After seizing control of Afghanistan in August 2021 the Taliban promised a softer version of the harsh rule that characterised their first stint in power when women were stripped of most of their rights.
This time around the movement has largely refrained from issuing rigid national edicts, but authorities at a provincial level have introduced rules and guidelines dictating how women should live.
Here are some areas of women’s lives impacted by the Taliban’s return:
Employment
The Taliban say they allow women to work as long as they are segregated from men.
In practice, however, women are effectively barred from employment — particularly for the government — apart from in specialised sectors such as health care and education.
Even women working in the private sector complain of being harassed going to and from their offices, while Taliban intelligence operatives frequently visit commercial enterprises to make sure strict segregation is enforced.
In some places, however, small women-only cooperatives have been able to continue — such as a jasmine processing facility in the ancient western city of Herat, long considered liberal by Afghan standards.
Still, tens of thousands of Afghan women have been made jobless by the Taliban’s return, overturning two decades of progress in diversifying all aspects of their employment — from the police to courts.
Education
The Taliban say all girls are entitled to an education, but the majority of secondary schools at least — for those aged from 13 to 18 — have not reopened since August.
Officials now say education for all will resume by the end of March, but an exodus of teachers and a ban on men leading classes for girls means it will be difficult for them to meet that target.
Most private universities have resumed, also while suffering a teacher shortage.
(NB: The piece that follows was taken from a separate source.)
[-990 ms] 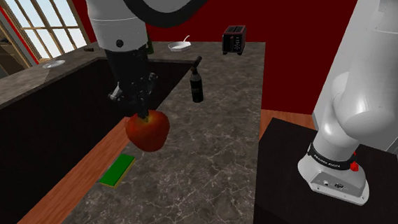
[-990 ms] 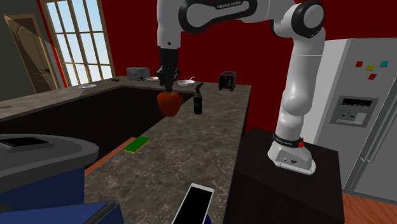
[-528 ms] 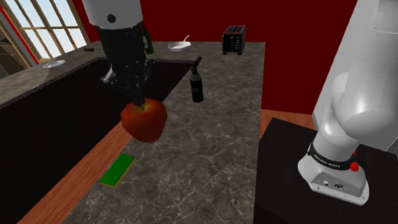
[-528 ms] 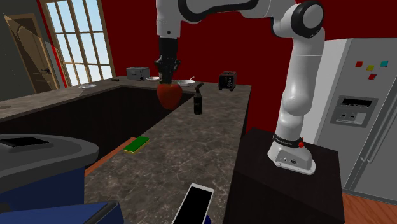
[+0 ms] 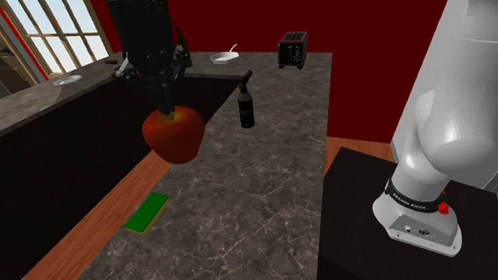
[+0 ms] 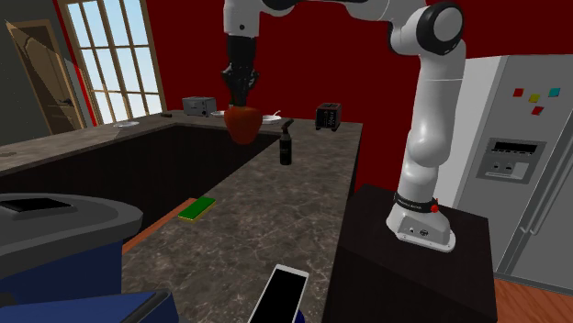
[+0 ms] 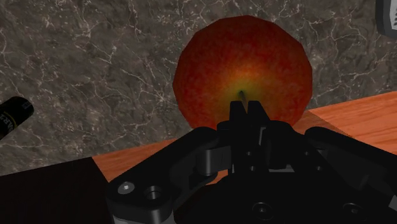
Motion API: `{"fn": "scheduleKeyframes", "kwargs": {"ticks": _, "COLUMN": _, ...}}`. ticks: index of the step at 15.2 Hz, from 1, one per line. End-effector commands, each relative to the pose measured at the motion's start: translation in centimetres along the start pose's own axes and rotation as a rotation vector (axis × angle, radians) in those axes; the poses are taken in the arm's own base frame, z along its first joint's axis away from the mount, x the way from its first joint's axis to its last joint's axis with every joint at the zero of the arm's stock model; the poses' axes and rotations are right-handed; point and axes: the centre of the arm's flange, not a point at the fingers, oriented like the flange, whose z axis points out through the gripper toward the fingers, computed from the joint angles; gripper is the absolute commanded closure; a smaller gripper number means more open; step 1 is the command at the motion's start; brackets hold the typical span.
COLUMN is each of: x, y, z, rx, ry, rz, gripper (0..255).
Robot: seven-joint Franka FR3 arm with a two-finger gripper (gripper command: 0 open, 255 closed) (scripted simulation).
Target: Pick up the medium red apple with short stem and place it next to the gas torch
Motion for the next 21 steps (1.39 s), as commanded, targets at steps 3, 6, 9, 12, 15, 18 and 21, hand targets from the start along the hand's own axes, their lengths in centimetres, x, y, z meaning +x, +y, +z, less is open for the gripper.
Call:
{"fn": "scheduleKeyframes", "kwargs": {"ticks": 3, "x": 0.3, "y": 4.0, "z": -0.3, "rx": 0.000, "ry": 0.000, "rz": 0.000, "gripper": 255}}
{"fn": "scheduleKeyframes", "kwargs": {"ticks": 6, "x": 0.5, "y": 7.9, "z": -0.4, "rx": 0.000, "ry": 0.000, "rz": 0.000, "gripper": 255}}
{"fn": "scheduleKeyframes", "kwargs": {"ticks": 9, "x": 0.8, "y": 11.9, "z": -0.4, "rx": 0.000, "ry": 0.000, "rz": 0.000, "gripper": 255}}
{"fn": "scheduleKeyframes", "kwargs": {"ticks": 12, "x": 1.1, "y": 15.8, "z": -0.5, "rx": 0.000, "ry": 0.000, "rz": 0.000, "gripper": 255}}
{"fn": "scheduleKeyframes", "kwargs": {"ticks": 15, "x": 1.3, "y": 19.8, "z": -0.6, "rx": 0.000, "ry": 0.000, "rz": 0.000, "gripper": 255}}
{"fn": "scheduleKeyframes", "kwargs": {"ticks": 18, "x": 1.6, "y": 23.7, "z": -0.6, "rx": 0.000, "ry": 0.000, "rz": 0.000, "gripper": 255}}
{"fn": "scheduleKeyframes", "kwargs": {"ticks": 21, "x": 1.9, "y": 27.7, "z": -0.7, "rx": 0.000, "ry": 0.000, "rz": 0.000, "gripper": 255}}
But classes must be segregated by sex and there can be no mingling of men and women between lessons.
Some government universities resumed under similar constraints last week, but there was only a trickle of attendance by women at most facilities.
During their first stint in power, the Taliban made it compulsory for women to wear an all-covering burqa in public, and agents of the feared Ministry for the Promotion of Virtue and Prevention of Vice would lash anyone caught without.
The ministry put up posters across Kabul last month “suggesting” women should at least wear the less restrictive hijab or headscarf — but the message was accompanied by pictures of the burqa.
An order was also issued saying women could not travel between cities and towns unless accompanied by a male relative, and taxi drivers were told not to pick up female passengers unless they wore head coverings.
Beauty parlours and fashion boutiques were booming before the Taliban’s return, but they have largely disappeared.
Meanwhile, shop mannequins have been beheaded in Herat and billboards featuring the human form taken down because they are deemed un-Islamic.
Television channels have been ordered to stop showing dramas and soap operas featuring women actors, while female journalists must wear a hijab in front of cameras.
A senior Taliban official has said it is “unnecessary” for women to play sport, but they have been wary of formalising that philosophy because funding from the organisations that govern world sport — including football and cricket — depends on allowing all sexes to play.
Many of the country’s leading singers, musicians, artists, and photographers have fled since the Taliban’s return, while those who couldn’t escape have gone into hiding or are keeping a very low profile.